No major shift in US-Saudi relations

24 April 2018
The crown prince enjoyed a warm welcome in the US, but little has fundamentally changed

On 7 April, Saudi Arabia’s Crown Prince Mohammed bin Salman completed a tour of the US that lasted almost three weeks.

It encompassed meetings with US President Donald Trump and lawmakers in Washington, banks in New York, tech and entertainment firms in California, and oil corporations in Texas.

It suggests something new is happening in America’s relationship with Saudi Arabia, but that is not accurate.

Previous partnerships

Riyadh has been America’s most reliable Arab partner since US companies found oil in the kingdom in 1938, and the US has done more than anyone else to make it the Middle East’s largest economy. Saudi Arabia’s armed forces depend upon US equipment and training.

Americans are being encouraged to invest in oil giant Saudi Aramco.

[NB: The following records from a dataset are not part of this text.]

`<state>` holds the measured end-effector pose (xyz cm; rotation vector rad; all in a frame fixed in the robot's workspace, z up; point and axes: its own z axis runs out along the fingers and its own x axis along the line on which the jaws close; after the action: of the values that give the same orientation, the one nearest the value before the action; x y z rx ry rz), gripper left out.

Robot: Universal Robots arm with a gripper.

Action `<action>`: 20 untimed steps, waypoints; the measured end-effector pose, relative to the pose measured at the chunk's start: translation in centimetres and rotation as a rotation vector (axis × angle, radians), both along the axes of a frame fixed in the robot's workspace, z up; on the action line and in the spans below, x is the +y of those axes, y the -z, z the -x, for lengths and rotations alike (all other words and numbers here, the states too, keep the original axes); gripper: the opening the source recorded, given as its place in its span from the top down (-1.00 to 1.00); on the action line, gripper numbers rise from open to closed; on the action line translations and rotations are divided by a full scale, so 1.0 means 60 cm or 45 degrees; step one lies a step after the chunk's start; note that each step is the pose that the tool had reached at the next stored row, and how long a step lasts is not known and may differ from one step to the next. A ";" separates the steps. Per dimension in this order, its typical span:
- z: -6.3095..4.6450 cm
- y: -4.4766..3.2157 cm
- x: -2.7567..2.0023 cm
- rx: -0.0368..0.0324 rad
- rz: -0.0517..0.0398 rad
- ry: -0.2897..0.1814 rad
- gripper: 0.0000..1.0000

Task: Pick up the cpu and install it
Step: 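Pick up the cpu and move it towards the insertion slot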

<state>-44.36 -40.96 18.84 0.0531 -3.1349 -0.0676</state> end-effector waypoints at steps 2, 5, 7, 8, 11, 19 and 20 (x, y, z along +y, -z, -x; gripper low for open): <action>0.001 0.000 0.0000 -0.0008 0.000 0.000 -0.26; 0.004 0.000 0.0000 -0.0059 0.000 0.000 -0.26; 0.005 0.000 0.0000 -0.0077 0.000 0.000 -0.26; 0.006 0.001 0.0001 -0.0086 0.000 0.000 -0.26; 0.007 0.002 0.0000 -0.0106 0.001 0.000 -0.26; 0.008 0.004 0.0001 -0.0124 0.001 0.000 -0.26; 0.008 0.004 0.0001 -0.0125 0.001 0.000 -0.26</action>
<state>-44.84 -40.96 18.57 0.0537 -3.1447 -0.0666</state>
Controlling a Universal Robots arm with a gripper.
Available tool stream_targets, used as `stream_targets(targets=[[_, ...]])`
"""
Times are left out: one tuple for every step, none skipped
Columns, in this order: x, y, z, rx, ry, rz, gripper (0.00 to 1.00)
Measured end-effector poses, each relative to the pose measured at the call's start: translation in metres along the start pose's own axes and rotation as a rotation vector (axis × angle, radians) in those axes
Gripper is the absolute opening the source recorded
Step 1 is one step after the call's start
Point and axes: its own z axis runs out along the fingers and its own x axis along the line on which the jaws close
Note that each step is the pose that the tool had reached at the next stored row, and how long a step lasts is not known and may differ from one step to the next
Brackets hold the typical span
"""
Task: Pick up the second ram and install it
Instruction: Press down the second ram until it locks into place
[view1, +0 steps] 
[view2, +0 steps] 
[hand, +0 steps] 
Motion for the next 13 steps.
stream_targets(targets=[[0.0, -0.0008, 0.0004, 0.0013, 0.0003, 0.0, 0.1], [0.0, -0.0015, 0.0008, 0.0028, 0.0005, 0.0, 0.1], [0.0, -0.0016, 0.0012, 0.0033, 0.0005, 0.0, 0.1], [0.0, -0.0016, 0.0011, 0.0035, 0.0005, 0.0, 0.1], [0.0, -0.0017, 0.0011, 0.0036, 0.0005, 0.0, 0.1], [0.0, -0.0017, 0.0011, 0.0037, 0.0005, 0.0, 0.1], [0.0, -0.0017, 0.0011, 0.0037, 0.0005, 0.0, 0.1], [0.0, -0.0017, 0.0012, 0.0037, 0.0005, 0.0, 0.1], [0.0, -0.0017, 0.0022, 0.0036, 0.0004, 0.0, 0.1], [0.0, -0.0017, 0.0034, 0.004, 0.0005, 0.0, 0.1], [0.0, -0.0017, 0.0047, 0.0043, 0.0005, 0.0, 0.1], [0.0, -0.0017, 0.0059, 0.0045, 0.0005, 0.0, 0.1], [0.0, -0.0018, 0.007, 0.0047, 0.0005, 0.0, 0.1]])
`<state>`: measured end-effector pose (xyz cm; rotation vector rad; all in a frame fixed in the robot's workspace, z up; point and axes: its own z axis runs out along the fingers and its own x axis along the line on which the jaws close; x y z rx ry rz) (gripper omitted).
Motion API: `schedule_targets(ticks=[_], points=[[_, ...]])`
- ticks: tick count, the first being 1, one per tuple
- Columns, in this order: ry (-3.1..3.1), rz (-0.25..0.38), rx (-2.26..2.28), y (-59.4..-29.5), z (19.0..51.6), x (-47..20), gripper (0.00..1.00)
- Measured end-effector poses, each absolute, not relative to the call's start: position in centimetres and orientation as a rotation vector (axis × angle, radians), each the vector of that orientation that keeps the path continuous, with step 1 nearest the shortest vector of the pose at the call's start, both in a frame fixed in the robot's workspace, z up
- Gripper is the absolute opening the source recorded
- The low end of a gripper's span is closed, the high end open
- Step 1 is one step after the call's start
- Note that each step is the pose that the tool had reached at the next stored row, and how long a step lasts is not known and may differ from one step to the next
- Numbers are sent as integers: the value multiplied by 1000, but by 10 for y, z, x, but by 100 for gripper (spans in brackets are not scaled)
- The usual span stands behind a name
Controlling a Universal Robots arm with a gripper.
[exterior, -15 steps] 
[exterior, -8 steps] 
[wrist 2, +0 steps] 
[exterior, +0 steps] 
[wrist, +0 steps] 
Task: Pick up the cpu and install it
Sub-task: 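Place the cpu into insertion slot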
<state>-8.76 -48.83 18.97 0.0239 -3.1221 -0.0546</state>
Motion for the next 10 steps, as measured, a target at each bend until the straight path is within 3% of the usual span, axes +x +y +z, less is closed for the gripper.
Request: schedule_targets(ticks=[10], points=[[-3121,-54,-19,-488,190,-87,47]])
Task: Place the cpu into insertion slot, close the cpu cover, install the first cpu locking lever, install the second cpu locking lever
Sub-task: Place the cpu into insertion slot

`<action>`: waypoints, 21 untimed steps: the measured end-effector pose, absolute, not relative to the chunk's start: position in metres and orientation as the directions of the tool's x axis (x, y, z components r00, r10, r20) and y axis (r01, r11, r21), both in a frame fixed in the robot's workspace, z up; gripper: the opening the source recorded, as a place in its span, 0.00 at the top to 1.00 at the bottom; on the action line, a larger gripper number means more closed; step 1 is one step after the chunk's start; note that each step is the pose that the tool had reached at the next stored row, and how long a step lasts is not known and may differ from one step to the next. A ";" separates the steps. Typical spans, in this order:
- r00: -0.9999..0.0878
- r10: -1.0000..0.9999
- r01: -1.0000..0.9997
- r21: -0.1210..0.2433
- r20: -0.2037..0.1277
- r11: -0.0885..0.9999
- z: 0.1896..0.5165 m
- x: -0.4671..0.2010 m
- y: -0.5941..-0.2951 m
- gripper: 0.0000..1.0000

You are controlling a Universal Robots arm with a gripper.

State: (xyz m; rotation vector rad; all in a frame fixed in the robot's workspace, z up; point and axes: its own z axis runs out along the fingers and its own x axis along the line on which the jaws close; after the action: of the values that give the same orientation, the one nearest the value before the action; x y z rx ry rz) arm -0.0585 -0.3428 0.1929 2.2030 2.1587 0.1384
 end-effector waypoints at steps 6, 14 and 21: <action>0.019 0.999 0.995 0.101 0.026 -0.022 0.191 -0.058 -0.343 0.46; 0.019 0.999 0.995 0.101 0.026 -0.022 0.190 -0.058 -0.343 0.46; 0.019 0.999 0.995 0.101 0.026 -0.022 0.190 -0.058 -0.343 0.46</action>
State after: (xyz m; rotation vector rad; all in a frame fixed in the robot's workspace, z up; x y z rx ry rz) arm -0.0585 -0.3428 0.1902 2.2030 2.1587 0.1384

But it was at least partly owned by US oil firms until 1980. Full nationalisation was only completed in 1988 and Saudi Aramco never stopped working with US oil and engineering firms.

Cinemas opened in April. However, this is not a radical departure. Unregulated cinemas were operating in the kingdom until the 1980s. Thanks to satellite television, Saudis have been happily watching Hollywood films and American news channels since the early 1990s.

Women will be allowed to drive from June. It is symbolically significant this has come after Prince Mohammed bin Salman was made heir to the Saudi throne last June. However the social changes it reflects have been under way for decades. There are more women at Saudi Arabian universities than men.

Areas of divergence

In practically every area, the crown prince is building on long-established common perspectives. There are nevertheless a few exceptions.

The kingdom opposed former US president Barack Obama’s overture to Iran and, initially at least, his support for Arab Spring rebellions.

And there remains a gap between Saudi Arabia and the US about how to resolve the Arab-Israeli conflict.

A plan for Palestine

President Trump’s announcement that the US will recognise Jerusalem as capital of Israel and move its embassy to the city conflicts with settled Saudi Arabian policy that calls for two states with Jerusalem as the capital of both.

Prince Mohammed bin Salman said in an interview published on 2 April that Israelis have the right to their own home. The statement captured media attention, but the crown prince was stating what is implied in the Arab Peace Initiative of 2002, which the kingdom drafted.

Saudi Arabia wants a deal that works for the Palestinians. President Trump has not got one.

But he is not the first occupant of the White House with whom Saudi Arabia has managed to work constructively despite their lack of a viable plan on other fronts. Nor will he be the last.